I found the second section interesting and well worth reading, but also a little disappointing, partly because I was already familiar with the major portion of the naturalistic analyses of purpose -- or the lack of it -- in evolution, partly beause I felt there were philosophical implications of convergence that weren't addressed in the section, and partly because I didn't feel that the meaning and sub-meanings of purpose were fully teased out. Perhaps I expected too much of four essays. The question of whether evolution -- or existence as whole -- reflects purpose probably merits a book-length set of essays dedicated to this one question alone. Having said this, I found the writing stimulating and was glad to see one of the writers raise a simple but important point about perceptions of evolution that exactly parallels my own thinking. As the writer points out, there is a tendency to mentally segregate chance and predictable directionality, and to enthrone one or the other as the primary explanatory principle of living systems, whereas in reality the two are entwined, along with time, in the narrative of life, and -- I'd add -- in the narrative of existence as a whole, at least at the readily observable scale (and perhaps deeper, given the resuscitation of Bohmian mechanics as an alternative quantum theory).
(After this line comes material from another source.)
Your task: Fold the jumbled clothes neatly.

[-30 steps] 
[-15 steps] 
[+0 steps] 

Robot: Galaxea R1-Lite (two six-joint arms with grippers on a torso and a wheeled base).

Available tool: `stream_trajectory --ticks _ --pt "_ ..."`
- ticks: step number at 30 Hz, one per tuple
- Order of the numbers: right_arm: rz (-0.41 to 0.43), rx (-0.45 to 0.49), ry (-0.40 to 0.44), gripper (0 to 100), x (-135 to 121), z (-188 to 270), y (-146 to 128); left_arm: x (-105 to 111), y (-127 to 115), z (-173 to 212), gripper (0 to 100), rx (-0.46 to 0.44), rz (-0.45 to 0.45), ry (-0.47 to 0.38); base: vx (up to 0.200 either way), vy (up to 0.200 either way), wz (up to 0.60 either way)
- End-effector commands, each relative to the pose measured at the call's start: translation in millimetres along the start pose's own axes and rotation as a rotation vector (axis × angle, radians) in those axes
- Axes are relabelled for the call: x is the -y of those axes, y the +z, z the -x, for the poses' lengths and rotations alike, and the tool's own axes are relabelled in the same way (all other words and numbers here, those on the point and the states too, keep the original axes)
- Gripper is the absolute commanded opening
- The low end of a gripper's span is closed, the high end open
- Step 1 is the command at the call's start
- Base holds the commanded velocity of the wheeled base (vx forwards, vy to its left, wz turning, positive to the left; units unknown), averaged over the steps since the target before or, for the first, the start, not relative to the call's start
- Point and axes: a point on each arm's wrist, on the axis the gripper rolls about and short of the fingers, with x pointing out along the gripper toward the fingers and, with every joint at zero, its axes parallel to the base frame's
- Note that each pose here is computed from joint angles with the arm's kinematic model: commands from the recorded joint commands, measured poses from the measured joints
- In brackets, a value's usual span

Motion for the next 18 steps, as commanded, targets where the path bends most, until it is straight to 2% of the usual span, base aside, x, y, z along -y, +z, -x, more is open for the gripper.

I would have welcomed more exploration of these segregated enthronements, especially the particularly unfortunate consequences of their more popular and less scientific forms, such as the traditional determinism-is-king idea, which has littered history with its false notions of destiny and glory, and the currently popular chance-is-king idea, which -- in the face of existence and human life conceived as fundamentally random and therefore meaningless -- seems to be responsible for an anything-goes, construct-your-own-meaning culture, or a self-centred superficiality that sets aside the deeper questions of life altogether. Fortunately, the directionality toward functional competence implicit in evolutionary convergence -- as outlined in Deep Structure -- points to the possibility of a similar directionality toward functional competence in the evolution of human culture and mentation, so -- with a little luck and judicious selection :-) -- we might learn to replace enthronement with entwinement.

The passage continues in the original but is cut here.